WHAT YOU SHOULD DO
Print, in exact form, the lines below from the one containing "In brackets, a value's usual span" through the one containing "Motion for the", and omit all others.

═══

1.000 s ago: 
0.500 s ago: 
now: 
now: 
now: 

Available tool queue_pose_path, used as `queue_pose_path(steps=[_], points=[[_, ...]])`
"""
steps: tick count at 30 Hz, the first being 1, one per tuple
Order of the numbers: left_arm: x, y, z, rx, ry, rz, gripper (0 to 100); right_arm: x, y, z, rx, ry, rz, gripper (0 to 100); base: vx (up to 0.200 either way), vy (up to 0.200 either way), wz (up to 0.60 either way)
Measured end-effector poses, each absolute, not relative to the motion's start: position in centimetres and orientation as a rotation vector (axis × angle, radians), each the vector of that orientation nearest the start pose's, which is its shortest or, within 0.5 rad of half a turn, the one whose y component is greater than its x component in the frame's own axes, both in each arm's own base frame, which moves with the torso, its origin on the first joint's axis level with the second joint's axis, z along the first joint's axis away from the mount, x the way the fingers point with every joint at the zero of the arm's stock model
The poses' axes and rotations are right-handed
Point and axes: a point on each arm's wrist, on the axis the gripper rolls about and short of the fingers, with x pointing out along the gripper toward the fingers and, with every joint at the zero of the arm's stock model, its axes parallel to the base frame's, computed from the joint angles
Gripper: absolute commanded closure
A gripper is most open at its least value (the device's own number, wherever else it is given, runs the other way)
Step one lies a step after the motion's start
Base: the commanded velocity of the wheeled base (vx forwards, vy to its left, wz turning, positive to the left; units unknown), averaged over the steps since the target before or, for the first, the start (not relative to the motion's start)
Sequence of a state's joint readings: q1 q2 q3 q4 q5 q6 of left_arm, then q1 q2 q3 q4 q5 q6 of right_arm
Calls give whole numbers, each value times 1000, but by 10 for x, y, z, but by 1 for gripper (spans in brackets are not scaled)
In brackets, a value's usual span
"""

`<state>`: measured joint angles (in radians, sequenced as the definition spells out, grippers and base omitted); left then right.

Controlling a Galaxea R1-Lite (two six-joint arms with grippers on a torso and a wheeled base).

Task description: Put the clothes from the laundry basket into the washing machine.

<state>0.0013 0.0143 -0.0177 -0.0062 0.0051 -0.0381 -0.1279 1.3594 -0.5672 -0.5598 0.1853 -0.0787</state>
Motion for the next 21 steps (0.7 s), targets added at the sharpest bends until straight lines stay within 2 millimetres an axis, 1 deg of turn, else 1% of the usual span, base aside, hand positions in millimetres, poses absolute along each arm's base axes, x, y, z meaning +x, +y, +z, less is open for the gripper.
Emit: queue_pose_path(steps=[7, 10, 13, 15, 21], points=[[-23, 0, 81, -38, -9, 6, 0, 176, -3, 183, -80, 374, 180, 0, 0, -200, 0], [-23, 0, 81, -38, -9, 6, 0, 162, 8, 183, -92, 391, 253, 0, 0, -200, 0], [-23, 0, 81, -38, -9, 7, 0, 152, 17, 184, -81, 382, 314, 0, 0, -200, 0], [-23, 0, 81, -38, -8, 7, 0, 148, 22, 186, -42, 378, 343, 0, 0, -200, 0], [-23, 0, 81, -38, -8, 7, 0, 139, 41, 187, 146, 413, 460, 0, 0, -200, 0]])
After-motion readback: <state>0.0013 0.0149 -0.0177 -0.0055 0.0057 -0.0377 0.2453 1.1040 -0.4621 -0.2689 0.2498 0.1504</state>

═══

YOUR RESPONSE
In brackets, a value's usual span
"""

`<state>`: measured joint angles (in radians, sequenced as the definition spells out, grippers and base omitted); left then right.

Controlling a Galaxea R1-Lite (two six-joint arms with grippers on a torso and a wheeled base).

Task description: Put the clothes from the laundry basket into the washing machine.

<state>0.0013 0.0143 -0.0177 -0.0062 0.0051 -0.0381 -0.1279 1.3594 -0.5672 -0.5598 0.1853 -0.0787</state>
Motion for the next 21 steps (0.7 s), targets added at the sharpest bends until straight lines stay within 2 millimetres an axis, 1 deg of turn, else 1% of the usual span, base aside, hand positions in millimetres, poses absolute along each arm's base axes, x, y, z meaning +x, +y, +z, less is open for the gripper.

Nothing else remains for the exercise.